Dripping with mystery, The Great Perhaps is set long after civilisation as we know it has crumbled. You play as an astronaut named Kosmos, who wakes from a cryosleep only to find Earth destroyed. Accompanied by your digital companion L9, you have to figure out what happened and if the planet has any hope of recovery.
The game is a 2D side scroller with simple controls that you can pick up instantly. You control where Kosmos walks, runs and jumps, and interact with highlighted items.
Early, you find a lantern which allows you to see into and travel to the past for a short time. You use this to escape various threats between the equally dangerous timelines. It’s not always clear when an environment will be deadly. Sometimes you’ll only find out a giant mutant rat is lurking in the shadows when it leaps out and eats you.
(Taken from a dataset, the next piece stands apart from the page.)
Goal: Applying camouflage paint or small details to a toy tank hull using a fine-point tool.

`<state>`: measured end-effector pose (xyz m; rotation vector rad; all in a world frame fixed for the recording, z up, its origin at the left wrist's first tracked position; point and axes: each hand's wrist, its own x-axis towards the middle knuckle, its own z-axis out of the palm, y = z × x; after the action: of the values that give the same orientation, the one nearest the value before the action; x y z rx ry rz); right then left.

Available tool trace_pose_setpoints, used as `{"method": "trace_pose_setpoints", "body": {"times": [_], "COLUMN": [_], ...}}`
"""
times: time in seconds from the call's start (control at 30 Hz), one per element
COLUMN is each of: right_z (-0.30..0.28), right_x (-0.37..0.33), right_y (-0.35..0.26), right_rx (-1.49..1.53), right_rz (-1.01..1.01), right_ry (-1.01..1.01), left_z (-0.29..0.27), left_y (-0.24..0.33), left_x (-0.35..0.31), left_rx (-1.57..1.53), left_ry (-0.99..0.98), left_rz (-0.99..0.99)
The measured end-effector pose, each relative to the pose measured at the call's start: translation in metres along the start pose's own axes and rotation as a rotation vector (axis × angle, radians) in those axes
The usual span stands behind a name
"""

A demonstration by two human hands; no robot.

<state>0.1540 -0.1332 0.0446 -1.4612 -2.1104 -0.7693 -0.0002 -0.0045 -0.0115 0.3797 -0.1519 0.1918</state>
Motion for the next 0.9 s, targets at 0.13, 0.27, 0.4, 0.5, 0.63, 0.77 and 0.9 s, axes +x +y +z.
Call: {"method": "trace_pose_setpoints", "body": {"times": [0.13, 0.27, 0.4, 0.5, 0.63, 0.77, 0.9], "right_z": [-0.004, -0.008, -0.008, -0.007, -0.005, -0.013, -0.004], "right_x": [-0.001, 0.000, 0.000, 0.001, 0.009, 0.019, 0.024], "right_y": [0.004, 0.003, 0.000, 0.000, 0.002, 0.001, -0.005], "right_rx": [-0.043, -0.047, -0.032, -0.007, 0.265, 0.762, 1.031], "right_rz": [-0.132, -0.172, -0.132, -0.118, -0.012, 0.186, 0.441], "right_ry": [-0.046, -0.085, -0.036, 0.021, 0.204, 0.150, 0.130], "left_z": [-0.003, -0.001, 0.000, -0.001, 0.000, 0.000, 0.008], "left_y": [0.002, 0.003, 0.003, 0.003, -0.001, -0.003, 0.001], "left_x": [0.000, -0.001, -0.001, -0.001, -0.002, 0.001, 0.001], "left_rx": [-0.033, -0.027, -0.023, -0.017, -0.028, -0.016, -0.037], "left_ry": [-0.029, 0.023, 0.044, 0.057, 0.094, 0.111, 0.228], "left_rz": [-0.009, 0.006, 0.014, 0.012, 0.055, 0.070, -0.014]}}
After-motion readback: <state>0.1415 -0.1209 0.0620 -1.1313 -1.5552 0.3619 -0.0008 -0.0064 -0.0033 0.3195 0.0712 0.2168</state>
It can be frustrating when the lantern abruptly stops working and you drop into a radioactive sinkhole.
Time travel acts as the basis for the puzzles you solve. These mostly consist of finding objects in one time that help you overcome an obstacle in the other.
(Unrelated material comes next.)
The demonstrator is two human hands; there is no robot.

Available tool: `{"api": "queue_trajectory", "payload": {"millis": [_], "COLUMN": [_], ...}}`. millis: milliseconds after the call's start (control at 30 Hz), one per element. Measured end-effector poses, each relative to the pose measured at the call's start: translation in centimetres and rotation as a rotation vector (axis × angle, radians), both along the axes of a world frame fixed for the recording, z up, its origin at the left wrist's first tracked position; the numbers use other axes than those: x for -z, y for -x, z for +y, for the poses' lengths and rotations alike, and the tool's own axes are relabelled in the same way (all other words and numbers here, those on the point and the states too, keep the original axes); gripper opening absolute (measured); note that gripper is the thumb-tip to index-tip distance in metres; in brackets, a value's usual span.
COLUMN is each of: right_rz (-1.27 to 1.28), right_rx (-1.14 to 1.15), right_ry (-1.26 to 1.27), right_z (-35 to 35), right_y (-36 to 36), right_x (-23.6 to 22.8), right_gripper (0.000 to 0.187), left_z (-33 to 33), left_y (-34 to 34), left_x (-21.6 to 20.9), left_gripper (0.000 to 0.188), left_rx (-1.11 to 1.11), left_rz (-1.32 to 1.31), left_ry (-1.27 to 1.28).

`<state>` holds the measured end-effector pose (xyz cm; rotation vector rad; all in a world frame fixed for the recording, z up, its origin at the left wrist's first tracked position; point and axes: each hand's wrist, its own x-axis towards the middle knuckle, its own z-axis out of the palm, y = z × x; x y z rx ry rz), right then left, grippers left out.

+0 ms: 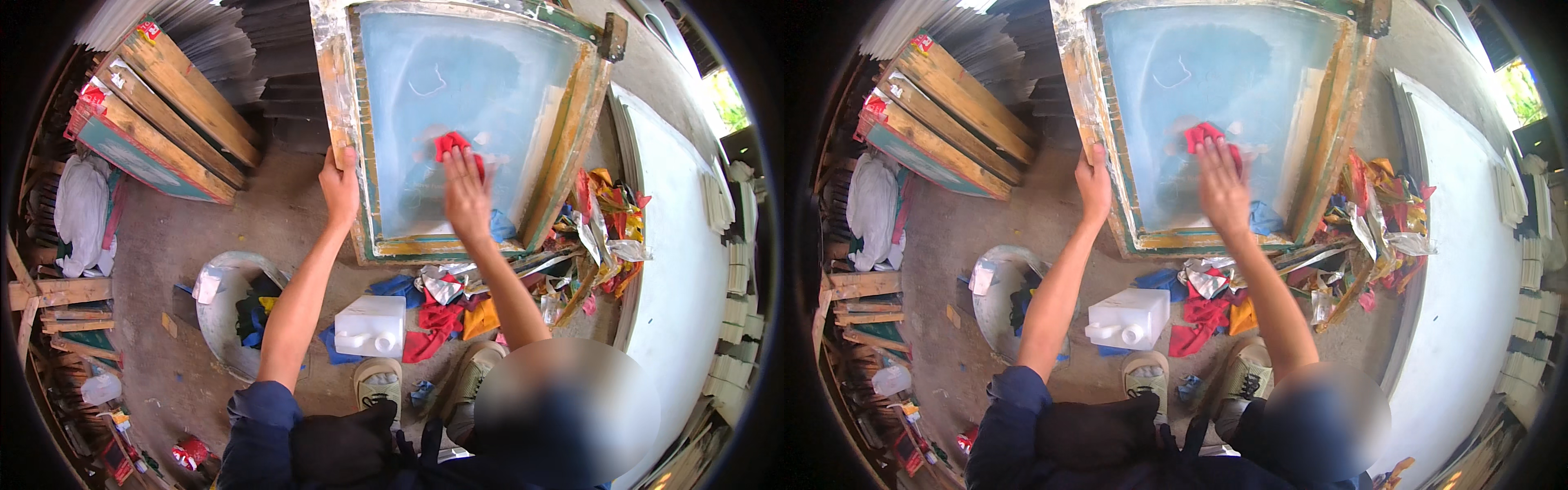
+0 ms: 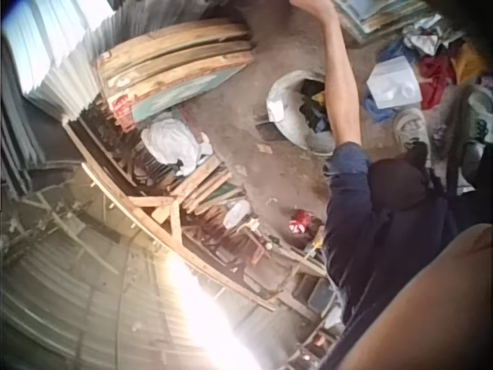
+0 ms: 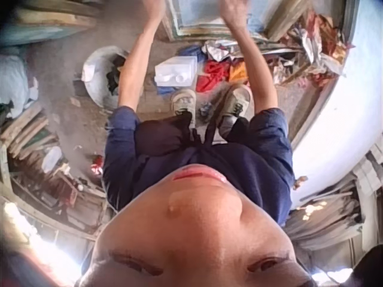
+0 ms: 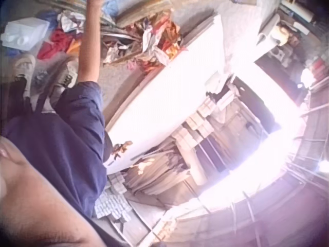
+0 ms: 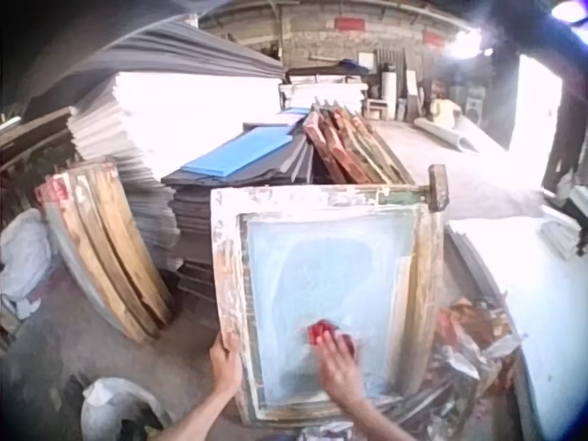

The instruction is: The person cleans a rectangular glass pane set in a wooden frame. They pour liquid from a white bottle onto the glass and wipe it with a blue cloth, then switch to a red cloth to continue wiping the surface. The person repeatedly pours liquid and wipes the glass with both cloths throughout the clip.

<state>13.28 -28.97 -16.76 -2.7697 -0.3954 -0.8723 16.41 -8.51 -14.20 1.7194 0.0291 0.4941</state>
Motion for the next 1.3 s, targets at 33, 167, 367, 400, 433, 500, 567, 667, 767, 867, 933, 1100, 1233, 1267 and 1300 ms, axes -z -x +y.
{"api": "queue_trajectory", "payload": {"millis": [33, 167, 367, 400, 433, 500, 567, 667, 767, 867, 933, 1100, 1233, 1267, 1300], "right_rz": [0.094, 0.088, 0.016, 0.200, 0.218, 0.277, 0.240, 0.197, 0.238, 0.377, 0.267, 0.352, 0.178, 0.176, 0.160], "right_rx": [-0.153, -0.517, -0.055, -0.183, -0.473, -0.656, -0.600, -0.487, -0.504, -0.672, -0.457, -0.530, -0.205, -0.189, -0.157], "right_ry": [-0.123, 0.145, -0.118, 0.049, -0.014, 0.051, 0.119, 0.122, 0.102, 0.079, 0.168, 0.154, 0.229, 0.175, 0.141], "right_z": [0.2, -2.0, 0.0, 0.2, 0.9, 0.9, 1.4, 3.1, 2.9, -0.3, -0.4, -0.5, -2.9, -1.6, -1.3], "right_y": [0.6, 1.0, 0.4, 1.6, 3.1, 4.2, 2.3, 1.0, 2.4, 4.0, 2.4, 3.9, 2.7, 3.3, 3.9], "right_x": [1.8, 2.4, 0.9, 3.0, 3.8, 4.8, 2.4, 0.1, 1.9, 4.8, 3.1, 4.0, 1.0, 2.6, 4.2], "right_gripper": [0.048, 0.051, 0.049, 0.046, 0.045, 0.048, 0.050, 0.051, 0.051, 0.050, 0.049, 0.052, 0.048, 0.047, 0.047], "left_z": [-0.4, -0.7, 0.0, -0.2, -0.1, -0.1, 0.1, 0.1, -0.1, -0.7, -0.5, -0.6, 0.0, 0.2, -0.6], "left_y": [0.1, 0.0, -0.2, -0.2, -0.1, -0.3, 0.0, -0.3, -0.4, -0.5, -0.3, -0.4, -0.1, 0.0, -0.2], "left_x": [0.2, 0.1, 0.3, 0.5, 0.6, 0.6, 0.5, -0.3, -0.2, -0.2, -0.3, -0.3, -0.3, -0.4, -0.4], "left_gripper": [0.047, 0.047, 0.048, 0.048, 0.048, 0.047, 0.045, 0.043, 0.044, 0.045, 0.046, 0.047, 0.047, 0.047, 0.047], "left_rx": [-0.008, -0.043, 0.029, 0.031, 0.029, 0.025, 0.023, 0.050, 0.038, 0.040, 0.029, 0.027, 0.025, 0.030, 0.027], "left_rz": [0.009, -0.021, -0.007, -0.001, 0.005, -0.002, 0.004, -0.001, -0.015, -0.051, -0.042, -0.058, -0.004, 0.021, -0.009], "left_ry": [0.010, 0.035, 0.054, 0.062, 0.064, 0.067, 0.045, 0.010, -0.033, -0.007, -0.034, -0.020, -0.034, -0.037, -0.015]}}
The problems aren’t hugely complicated. Usually, the only items you can interact with are relevant to a puzzle somehow. What you need each one for isn’t always obvious, though, and in later levels they get more creative. For instance, one is dependent on you learning about an affair and then nudging the people involved together as a distraction so you can pass them. If you engage with everything you can, eventually, it will be clear where you need to go. The frequency of autosave points means you have practically unlimited scope for trial and error.
The focus of The Great Perhaps is its melancholy atmosphere. There is a clear distinction between the brightly-coloured, bustling past and the bleak future in everything from the art style to items you find.
The big picture of a lone explorer wandering a ravaged world in search of hope is well executed. Unfortunately, you don’t get much of a chance to get to know any character well enough to develop an emotional investment in their story. There is an attempt at banter between Kosmos and L9, but not enough that you care about what they’re saying outside of suggestions L9 offers about how to handle different problems.
The story is slow-paced and doesn’t have much of a narrative. Other than the puzzles moving you from place to place, there isn’t a plot that drives you forward. You are briefly pursued by a mysterious black creature, but you never find out what this creature is, or where the lantern came from. Kosmos believes that if he can find the cause of the disaster, he can prevent it, but the game ends without offering any definitive answers. This feels like a purposeful decision that leans into the game being called The Great Perhaps, but a more explicit philosophical foundation would have been more satisfying.
The locations you explore show an intense distinction between the past and future. This would’ve been a great place to show a cause and effect relationship between mankind and its catastrophic future, but I didn’t notice many direct parallels.
There are patches of the game that drag a bit, but the detail in the art and sound is lovely. The puzzles are creative, but the simple mechanics will guide you to a solution.
Review: The Great Perhaps (Nintendo Switch)
Fair
The Great Perhaps uses cute puzzles to explore the before and after of humanity’s time on Earth, with a melancholy atmosphere that reaches for, but doesn’t quite grasp, the profound.